En un giro histórico que marca el inicio de una nueva era institucional, el Gobierno de Antigua y Barbuda ha formalizado la ruptura con una tradición de más de cuatro décadas. El nuevo Gabinete de la nación caribeña prestó juramento el pasado martes bajo un protocolo renovado que elimina, por primera vez desde su independencia, la mención de lealtad al soberano británico, el rey Carlos III.
Los funcionarios electos, encabezados por el primer ministro Gaston Browne, juraron fidelidad exclusiva al Estado de Antigua y Barbuda, a su Constitución y a su marco legal. Este cambio responde a una enmienda constitucional aprobada por el Parlamento en diciembre pasado, diseñada para fortalecer la identidad soberana del país en el periodo poscolonial.
Un mandato ratificado en las urnas
El proceso hacia este cambio de protocolo se consolidó tras una estrategia política del primer ministro Browne. Tras la aprobación de la reforma a finales de 2023, el líder laborista convocó a elecciones anticipadas, adelantándose dos años al plazo constitucional.
Los resultados electorales otorgaron una victoria contundente al oficialismo, que logró asegurar 15 de los 17 escaños en la cámara legislativa. Con este respaldo, el nuevo equipo de Gobierno procedió a inaugurar la legislatura bajo la nueva fórmula de juramento, dejando de lado la práctica heredada de la época colonial.
La relación con la Corona en Antigua y Barbuda
image 3 15
Antigua y Barbuda posee una larga historia bajo la influencia británica, iniciada con la colonización de sus islas en el siglo XVII. Aunque la nación alcanzó su independencia formal en 1981, se mantuvo dentro de la Mancomunidad de Naciones (Commonwealth) y conservó a la monarquía británica como jefa de Estado.
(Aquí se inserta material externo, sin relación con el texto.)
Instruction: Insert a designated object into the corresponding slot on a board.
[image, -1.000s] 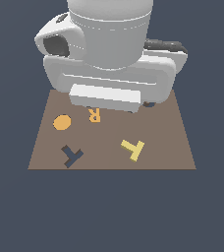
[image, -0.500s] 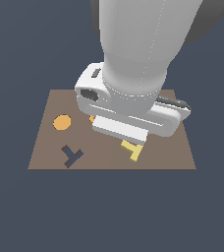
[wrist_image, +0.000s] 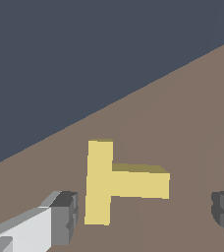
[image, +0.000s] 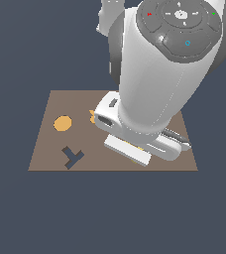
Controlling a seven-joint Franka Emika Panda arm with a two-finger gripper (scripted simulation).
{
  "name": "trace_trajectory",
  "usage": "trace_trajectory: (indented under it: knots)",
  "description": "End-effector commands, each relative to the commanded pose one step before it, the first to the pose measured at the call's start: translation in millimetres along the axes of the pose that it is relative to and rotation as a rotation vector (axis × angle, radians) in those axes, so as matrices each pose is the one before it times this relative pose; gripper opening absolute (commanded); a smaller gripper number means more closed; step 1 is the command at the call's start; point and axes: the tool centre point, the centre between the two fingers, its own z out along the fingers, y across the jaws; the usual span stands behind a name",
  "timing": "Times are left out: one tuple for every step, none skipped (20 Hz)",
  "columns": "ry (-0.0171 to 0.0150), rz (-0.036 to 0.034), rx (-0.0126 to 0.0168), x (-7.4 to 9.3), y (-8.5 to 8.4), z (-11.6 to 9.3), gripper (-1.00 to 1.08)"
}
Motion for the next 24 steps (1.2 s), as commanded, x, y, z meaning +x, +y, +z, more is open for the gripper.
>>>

Pese a la carga simbólica de este nuevo juramento, la transición no significa aún la instauración de una república. Según el marco constitucional vigente, el rey Carlos III continúa siendo formalmente el jefe de Estado y la figura de los gobernadores generales persiste, manteniendo actos tradicionales como los anuales «discursos del trono».
Impacto y soberanía
image 3 16
Este movimiento posiciona a Antigua y Barbuda junto a otras naciones caribeñas que buscan redefinir su relación con su pasado colonial. Al priorizar la lealtad a las leyes nacionales sobre la figura del monarca, el Ejecutivo de Browne envía un mensaje de autonomía interna, sentando un precedente en la política regional del Caribe anglófono.
La medida es vista por analistas locales como el paso más significativo hacia la plena autodeterminación desde 1967, cuando el país pasó a ser un Estado asociado con autonomía interna, antes de su separación definitiva de Londres en la década de los 80.